The folk circuit has in recent years been home to a number of married couples who make music and tour together. Among them was Kentucky couple Zoe Speaks, who a decade ago were playing 200 shows a year. With the partners spending twenty-four hours a day together, the survival rate for these marriages has not been good, and Mitch Barrett and Carla Gover divorced and stopped performing jointly in 2007. Recently, however, they joined a smaller club, that of former marital partners who’ve reunited to continue their musical partnerships. The group includes such luminaries as the Swell Season, and early indications are that Zoe Speaks, which has recently returned to the road as a trio with Owen Reynolds, has come back stronger than ever.

How do they do it? To an extent they’re riding a modest trend. Ten years ago their brand of traditional Appalachian folk was getting rarer, but nowadays their music, mixing traditional songs with originals that make sparing but telling use of more modern styles, finds counterparts in the work of younger bands like Michigan’s Red Tail Ring. That might have helped them get signed to the roster of Kosson Talent, one of the national booking agencies that now funnel performers toward clubs like the Ark.

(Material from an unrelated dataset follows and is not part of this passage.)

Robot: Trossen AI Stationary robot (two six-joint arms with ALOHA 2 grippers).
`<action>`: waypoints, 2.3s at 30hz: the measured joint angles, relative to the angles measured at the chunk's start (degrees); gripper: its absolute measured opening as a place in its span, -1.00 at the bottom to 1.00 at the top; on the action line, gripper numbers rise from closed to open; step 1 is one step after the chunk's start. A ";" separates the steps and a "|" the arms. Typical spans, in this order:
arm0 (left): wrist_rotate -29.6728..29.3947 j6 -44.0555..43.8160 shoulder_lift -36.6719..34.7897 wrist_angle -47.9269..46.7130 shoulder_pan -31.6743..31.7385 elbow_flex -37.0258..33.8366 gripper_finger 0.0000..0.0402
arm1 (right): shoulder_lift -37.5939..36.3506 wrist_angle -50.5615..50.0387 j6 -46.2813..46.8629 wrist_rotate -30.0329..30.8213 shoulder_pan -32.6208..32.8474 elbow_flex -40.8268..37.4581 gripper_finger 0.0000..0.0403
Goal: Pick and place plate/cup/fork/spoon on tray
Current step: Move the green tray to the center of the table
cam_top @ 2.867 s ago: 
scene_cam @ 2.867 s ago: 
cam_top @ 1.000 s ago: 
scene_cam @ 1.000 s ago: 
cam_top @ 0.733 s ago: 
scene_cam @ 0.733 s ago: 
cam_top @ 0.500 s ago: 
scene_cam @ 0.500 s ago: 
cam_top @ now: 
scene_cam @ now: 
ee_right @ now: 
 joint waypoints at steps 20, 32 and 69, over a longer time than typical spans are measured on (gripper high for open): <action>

Zoe Speaks, named for the first words of Barrett and Gover’s daughter (who’s now old enough to join them on stage at times), comes to the Ark November 7.

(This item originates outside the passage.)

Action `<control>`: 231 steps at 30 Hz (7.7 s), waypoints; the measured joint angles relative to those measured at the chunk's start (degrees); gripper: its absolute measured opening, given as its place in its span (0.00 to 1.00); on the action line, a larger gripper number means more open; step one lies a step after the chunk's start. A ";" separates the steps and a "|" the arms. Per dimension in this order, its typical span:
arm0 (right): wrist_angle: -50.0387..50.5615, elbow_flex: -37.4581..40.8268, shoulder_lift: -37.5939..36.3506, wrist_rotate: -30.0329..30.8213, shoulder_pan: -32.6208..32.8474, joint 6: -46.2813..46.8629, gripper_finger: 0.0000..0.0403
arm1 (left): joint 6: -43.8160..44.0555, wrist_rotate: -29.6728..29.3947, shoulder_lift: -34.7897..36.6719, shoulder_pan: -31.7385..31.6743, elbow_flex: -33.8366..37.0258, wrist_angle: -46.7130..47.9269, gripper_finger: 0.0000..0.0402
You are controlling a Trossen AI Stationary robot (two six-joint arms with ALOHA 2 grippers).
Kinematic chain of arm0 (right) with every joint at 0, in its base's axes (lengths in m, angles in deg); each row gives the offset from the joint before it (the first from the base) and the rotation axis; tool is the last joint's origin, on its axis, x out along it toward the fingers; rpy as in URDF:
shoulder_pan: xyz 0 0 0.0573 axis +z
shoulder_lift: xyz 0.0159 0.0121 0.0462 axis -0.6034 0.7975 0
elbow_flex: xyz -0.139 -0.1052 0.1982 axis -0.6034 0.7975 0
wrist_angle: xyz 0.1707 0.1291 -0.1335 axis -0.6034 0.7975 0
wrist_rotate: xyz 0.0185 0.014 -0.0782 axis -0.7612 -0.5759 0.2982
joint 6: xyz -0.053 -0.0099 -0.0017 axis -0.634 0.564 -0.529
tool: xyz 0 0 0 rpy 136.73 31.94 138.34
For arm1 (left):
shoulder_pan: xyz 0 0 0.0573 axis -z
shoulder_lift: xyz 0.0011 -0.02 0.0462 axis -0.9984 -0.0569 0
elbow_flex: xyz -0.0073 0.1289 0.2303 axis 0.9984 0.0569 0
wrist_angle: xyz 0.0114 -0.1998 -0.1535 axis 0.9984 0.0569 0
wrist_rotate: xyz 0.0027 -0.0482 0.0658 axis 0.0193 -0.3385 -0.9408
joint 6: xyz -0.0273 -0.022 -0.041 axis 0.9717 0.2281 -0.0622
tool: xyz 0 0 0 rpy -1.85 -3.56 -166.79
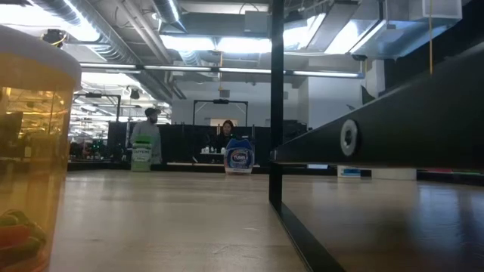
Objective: Pick and place medicine bottles onto shelf by color
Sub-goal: Put the bottom left white pill bottle onto the shelf
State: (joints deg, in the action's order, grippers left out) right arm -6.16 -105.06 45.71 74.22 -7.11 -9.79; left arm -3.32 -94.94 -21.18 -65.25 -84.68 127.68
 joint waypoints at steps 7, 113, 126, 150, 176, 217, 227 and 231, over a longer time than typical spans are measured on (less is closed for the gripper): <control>-0.20 0.00 -3.68 10.08 1.02 6.38 0.54 | -8.87 1.12 0.05 -5.83 -5.35 0.14 0.41; -0.06 9.03 -1.28 -1.48 -6.23 4.12 0.54 | -8.13 -1.90 -24.49 -4.12 -24.93 -4.89 0.41; -1.35 9.03 -1.28 -1.03 -6.22 4.06 0.51 | -8.13 -1.90 -24.49 -4.12 -24.93 -4.77 0.41; -1.61 9.03 -1.30 -1.29 -6.16 2.66 0.41 | -8.36 0.56 -24.49 -4.25 -24.95 -4.85 0.46; -1.54 9.03 -1.37 -1.00 -6.19 2.40 0.41 | -10.93 1.07 -24.49 -4.71 -24.95 -6.47 0.50; 3.10 9.05 -9.23 7.10 -2.60 3.60 0.41 | -12.63 -8.13 -17.36 -3.23 -24.95 -3.65 0.49; 7.75 9.05 -10.92 14.05 5.15 10.81 0.41 | -12.15 -10.16 -14.69 -0.23 -24.87 -1.70 0.49; 12.37 9.05 -12.56 17.51 7.07 14.29 0.41 | -11.81 -10.98 -14.26 0.72 -25.04 -2.24 0.49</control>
State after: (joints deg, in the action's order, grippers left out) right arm 6.21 -96.01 33.15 91.74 -0.05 4.50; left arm -15.13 -105.92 -35.44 -64.54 -109.72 125.44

Or it could just be that, as Gover says in the best love song you’ll hear this month, when it comes to love, though you know what’s in store, you keep coming back for more. The three Zoe Speaks albums of the 2000s were unsung masterpieces, and they’re at work on a fourth. They infuse their old-time and traditional bluegrass songs with a sense of personal meaning, and progressive themes animate originals like “Drop in the Bucket” (“Brothers and sisters, if we’re gonna make a difference, we’re gonna have to stand our ground. Be a drop in the bucket, and a bucket in the pond. And the pond fills the river, and the river rushes on.”). The old ballad “Shady Grove” is given new lyrics and a slap bass and becomes a scary story of an interracial relationship in the South under threat by the Ku Klux Klan.

Add in sweet harmonies and expert playing on mandolin, clawhammer banjo, hammered dulcimer, guitar, and even the floor itself in a few clog-dance numbers from Gover, and you have a superior evening of old-time music.